Exercise prompt |
Please say how many lines below include the word "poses", with nothing beyond the number.

*** Opening of The data ***

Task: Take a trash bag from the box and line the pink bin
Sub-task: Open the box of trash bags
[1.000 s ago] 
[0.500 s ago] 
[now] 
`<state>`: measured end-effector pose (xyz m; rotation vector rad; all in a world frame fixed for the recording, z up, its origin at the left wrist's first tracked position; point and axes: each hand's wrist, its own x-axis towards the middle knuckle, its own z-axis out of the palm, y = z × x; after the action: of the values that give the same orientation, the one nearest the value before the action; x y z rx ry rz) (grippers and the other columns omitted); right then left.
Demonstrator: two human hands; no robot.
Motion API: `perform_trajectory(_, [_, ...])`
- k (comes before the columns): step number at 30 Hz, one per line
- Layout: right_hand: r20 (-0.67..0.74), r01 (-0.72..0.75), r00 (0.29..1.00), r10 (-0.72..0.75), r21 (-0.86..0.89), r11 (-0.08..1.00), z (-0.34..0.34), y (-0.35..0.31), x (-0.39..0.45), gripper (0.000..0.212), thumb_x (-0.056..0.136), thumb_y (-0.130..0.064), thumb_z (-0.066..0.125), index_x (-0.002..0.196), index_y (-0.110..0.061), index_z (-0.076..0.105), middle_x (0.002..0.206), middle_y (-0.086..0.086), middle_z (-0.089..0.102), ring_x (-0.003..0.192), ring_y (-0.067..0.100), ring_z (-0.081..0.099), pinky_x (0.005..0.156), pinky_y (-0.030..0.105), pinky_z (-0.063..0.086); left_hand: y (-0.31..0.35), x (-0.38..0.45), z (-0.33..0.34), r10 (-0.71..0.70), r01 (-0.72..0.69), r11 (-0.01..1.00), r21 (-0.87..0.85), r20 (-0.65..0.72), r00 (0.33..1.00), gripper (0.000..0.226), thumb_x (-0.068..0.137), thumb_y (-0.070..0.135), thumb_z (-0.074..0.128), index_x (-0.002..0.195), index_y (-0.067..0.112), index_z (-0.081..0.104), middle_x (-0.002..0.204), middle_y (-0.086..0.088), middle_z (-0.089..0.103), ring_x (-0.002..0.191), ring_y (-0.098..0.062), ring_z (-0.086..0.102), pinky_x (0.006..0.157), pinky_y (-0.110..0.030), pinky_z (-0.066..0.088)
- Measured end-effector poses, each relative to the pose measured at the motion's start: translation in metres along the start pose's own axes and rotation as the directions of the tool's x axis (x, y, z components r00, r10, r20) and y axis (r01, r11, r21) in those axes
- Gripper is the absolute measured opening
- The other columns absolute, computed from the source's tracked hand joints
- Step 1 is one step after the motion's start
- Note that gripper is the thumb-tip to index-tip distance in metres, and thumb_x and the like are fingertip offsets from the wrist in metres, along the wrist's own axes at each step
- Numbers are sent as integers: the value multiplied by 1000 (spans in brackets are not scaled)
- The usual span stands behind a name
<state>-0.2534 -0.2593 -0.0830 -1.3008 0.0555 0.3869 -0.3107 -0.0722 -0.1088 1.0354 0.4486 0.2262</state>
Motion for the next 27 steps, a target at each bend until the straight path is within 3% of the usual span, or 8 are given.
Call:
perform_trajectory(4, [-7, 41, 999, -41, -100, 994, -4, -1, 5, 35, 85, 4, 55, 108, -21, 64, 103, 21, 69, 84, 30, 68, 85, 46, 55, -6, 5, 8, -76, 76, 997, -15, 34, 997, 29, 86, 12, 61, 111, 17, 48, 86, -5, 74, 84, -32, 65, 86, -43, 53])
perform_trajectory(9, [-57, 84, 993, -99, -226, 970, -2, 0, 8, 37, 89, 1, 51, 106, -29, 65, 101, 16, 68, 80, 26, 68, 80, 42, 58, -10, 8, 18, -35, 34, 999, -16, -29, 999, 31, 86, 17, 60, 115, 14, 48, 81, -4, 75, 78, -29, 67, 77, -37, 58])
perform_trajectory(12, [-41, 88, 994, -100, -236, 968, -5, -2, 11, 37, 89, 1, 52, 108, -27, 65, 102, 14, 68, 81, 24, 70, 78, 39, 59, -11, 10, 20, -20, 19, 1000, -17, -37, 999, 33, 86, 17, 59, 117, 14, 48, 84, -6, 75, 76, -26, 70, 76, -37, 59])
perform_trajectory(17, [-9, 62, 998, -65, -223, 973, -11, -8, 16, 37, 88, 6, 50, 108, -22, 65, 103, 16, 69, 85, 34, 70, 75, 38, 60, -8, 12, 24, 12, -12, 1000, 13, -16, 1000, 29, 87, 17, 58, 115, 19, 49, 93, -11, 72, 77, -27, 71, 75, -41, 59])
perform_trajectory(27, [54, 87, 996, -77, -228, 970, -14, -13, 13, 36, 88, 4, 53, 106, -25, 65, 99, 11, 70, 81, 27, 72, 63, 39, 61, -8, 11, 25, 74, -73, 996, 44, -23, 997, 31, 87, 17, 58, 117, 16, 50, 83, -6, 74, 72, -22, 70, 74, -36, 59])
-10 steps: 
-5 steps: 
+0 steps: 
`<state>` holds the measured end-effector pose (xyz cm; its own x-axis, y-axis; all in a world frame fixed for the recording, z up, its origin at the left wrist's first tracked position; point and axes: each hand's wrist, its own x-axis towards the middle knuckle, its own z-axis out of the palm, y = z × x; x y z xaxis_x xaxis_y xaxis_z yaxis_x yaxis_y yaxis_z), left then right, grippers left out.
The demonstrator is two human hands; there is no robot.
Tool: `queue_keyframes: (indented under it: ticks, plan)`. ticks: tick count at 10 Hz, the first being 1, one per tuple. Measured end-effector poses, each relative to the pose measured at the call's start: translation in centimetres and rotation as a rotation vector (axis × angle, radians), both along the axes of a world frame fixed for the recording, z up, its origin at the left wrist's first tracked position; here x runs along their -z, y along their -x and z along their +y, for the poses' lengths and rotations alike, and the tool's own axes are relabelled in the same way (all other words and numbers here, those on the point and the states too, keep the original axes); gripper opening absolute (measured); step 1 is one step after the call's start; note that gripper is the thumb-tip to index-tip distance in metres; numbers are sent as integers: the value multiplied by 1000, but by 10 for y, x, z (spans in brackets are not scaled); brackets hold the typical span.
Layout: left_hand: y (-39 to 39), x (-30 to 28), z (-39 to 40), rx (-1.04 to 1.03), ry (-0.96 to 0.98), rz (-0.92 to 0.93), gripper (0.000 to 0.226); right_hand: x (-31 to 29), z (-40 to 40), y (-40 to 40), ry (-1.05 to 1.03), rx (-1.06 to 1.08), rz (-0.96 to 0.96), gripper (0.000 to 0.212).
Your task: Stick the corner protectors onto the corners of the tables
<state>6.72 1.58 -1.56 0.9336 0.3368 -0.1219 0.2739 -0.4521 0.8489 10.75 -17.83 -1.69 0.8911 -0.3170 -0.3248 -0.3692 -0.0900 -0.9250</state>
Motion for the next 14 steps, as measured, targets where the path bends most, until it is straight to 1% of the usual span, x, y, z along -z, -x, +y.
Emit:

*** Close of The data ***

Output of the task |
2